### ABOUT THIS EXERCISE
Check each line of the material. Copy those containing "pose".

----- DATASET CONTENT -----

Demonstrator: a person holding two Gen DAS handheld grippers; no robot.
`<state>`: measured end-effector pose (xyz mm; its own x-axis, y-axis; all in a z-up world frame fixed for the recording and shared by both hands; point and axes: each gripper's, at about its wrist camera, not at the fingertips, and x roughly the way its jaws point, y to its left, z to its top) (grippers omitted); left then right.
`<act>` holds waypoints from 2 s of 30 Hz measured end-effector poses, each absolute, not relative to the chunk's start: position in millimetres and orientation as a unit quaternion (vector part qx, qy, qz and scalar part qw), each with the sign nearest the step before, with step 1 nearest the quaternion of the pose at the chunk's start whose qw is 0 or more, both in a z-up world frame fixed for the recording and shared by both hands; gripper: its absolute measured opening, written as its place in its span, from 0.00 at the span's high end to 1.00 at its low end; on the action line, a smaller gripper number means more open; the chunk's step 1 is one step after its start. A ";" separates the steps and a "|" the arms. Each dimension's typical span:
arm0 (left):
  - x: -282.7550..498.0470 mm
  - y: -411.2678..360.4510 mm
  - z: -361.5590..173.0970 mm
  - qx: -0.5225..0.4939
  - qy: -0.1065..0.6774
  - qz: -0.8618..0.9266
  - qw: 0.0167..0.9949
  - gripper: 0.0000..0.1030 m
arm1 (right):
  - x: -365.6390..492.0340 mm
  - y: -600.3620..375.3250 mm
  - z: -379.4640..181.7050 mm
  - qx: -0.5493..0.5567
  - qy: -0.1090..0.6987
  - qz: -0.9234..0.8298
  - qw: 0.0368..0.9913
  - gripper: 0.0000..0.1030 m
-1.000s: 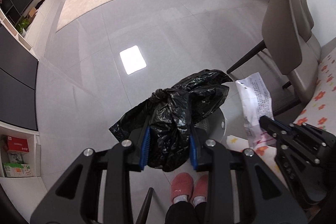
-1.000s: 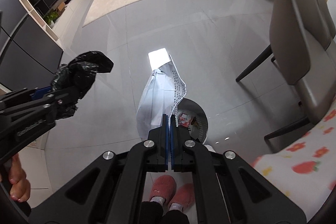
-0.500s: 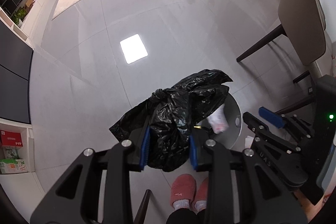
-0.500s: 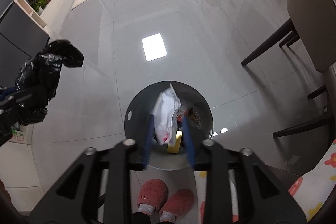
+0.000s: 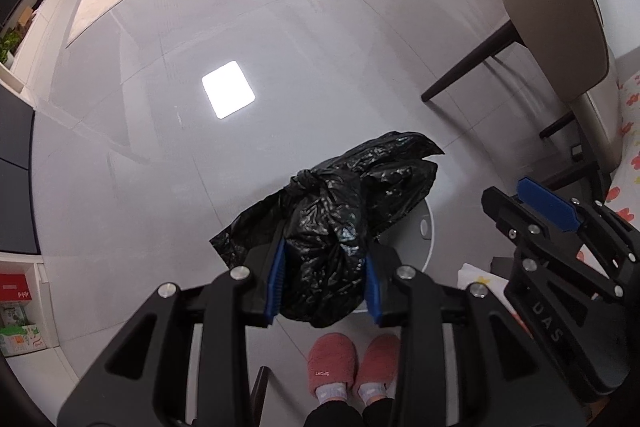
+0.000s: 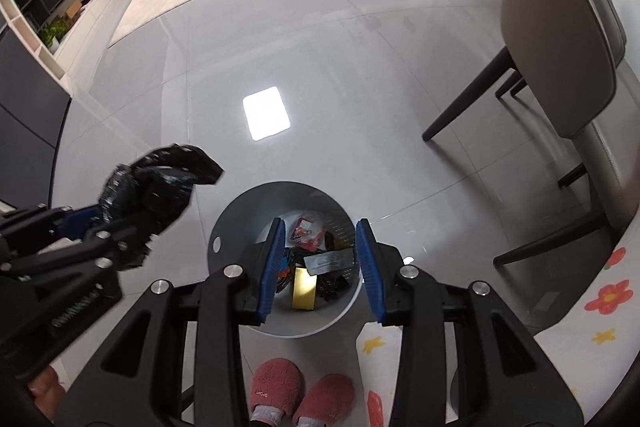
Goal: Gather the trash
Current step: 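Open right tool to drop the paper while left tool releases the bag into bin, then move both open tools back over the table toward the snack packets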
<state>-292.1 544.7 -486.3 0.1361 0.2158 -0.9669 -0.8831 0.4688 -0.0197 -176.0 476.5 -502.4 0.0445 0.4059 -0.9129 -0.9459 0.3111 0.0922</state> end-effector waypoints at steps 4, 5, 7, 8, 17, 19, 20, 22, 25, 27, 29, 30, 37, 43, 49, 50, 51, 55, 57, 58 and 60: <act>-284.4 543.1 -492.6 -0.315 0.532 0.397 0.678 0.62 | -169.4 471.3 -500.1 -0.290 0.467 0.504 0.666 0.66; -283.8 542.0 -492.8 -0.314 0.534 0.396 0.678 0.59 | -168.5 469.8 -498.7 -0.288 0.468 0.502 0.668 0.66; -285.0 541.3 -490.2 -0.313 0.536 0.395 0.678 0.53 | -167.2 467.4 -495.2 -0.284 0.471 0.499 0.670 0.66; -285.4 540.1 -487.6 -0.311 0.536 0.394 0.679 0.48 | -167.0 467.3 -494.3 -0.284 0.472 0.498 0.670 0.66; -289.1 533.0 -464.3 -0.304 0.533 0.391 0.686 0.37 | -167.9 457.7 -473.1 -0.275 0.472 0.498 0.673 0.66; -289.9 529.7 -456.0 -0.301 0.532 0.393 0.687 0.37 | -168.9 455.2 -461.3 -0.275 0.469 0.500 0.674 0.66; -291.5 528.2 -449.2 -0.299 0.531 0.394 0.688 0.37 | -169.2 454.0 -455.4 -0.275 0.467 0.501 0.675 0.66; -291.6 526.3 -437.3 -0.296 0.531 0.398 0.687 0.37 | -171.4 452.2 -440.9 -0.275 0.464 0.504 0.675 0.66; -300.0 522.7 -410.7 -0.292 0.530 0.408 0.684 0.37 | -176.4 448.8 -412.8 -0.273 0.458 0.511 0.675 0.66; -308.0 520.5 -388.7 -0.286 0.531 0.417 0.680 0.31 | -179.8 446.3 -389.6 -0.274 0.451 0.518 0.673 0.66; -315.4 516.9 -363.3 -0.274 0.532 0.431 0.675 0.29 | -182.8 444.0 -364.9 -0.276 0.444 0.526 0.670 0.66; -319.0 515.6 -350.6 -0.272 0.530 0.432 0.676 0.29 | -185.3 442.5 -351.9 -0.280 0.440 0.530 0.669 0.64; -335.5 501.1 -256.7 -0.263 0.529 0.444 0.674 0.27 | -189.3 416.2 -248.2 -0.275 0.410 0.546 0.677 0.54; -314.6 476.0 -193.7 -0.236 0.522 0.410 0.710 0.27 | -164.9 367.6 -179.9 -0.248 0.400 0.507 0.722 0.53; -256.5 437.1 -150.9 -0.174 0.509 0.323 0.778 0.27 | -119.9 292.8 -140.6 -0.191 0.412 0.404 0.794 0.53; -243.4 429.1 -146.2 -0.161 0.507 0.307 0.789 0.27 | -111.3 275.9 -135.2 -0.179 0.417 0.382 0.805 0.53; -230.5 420.6 -143.4 -0.147 0.506 0.291 0.798 0.26 | -103.1 260.1 -132.1 -0.171 0.421 0.363 0.813 0.53; -181.6 383.6 -134.7 -0.106 0.505 0.228 0.826 0.26 | -69.7 188.1 -119.1 -0.127 0.433 0.274 0.849 0.53; -158.5 362.4 -131.1 -0.095 0.505 0.195 0.835 0.26 | -58.8 155.2 -113.7 -0.108 0.433 0.235 0.864 0.53; -150.0 351.6 -128.1 -0.088 0.506 0.182 0.839 0.26 | -51.6 137.1 -111.2 -0.100 0.431 0.217 0.870 0.52; -126.6 324.8 -123.8 -0.072 0.506 0.156 0.845 0.26 | -40.2 99.7 -107.5 -0.084 0.426 0.176 0.884 0.49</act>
<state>-126.6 324.8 -123.8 0.4392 0.1911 -0.8778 -0.3361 0.9411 0.0367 -40.2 99.7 -107.5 0.5754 0.2394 -0.7820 -0.3818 0.9242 0.0021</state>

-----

### SOLVED EXERCISE
`<state>`: measured end-effector pose (xyz mm; its own x-axis, y-axis; all in a z-up world frame fixed for the recording and shared by both hands; point and axes: each gripper's, at about its wrist camera, not at the fingertips, and x roughly the way its jaws point, y to its left, z to its top) (grippers omitted); left then right.
`<act>` holds waypoints from 2 s of 30 Hz measured end-effector poses, each absolute, not relative to the chunk's start: position in millimetres and orientation as a unit quaternion (vector part qx, qy, qz and scalar part qw), each with the sign nearest the step before, with step 1 nearest the quaternion of the pose at the chunk's start whose qw is 0 or more, both in a z-up world frame fixed for the recording and shared by both hands; gripper: its absolute measured opening, written as its place in its span, from 0.00 at the span's high end to 1.00 at its low end; on the action line, a smaller gripper number means more open; the chunk's step 1 is one step after its start. A ";" separates the steps and a "|" the arms. Each dimension's typical span:

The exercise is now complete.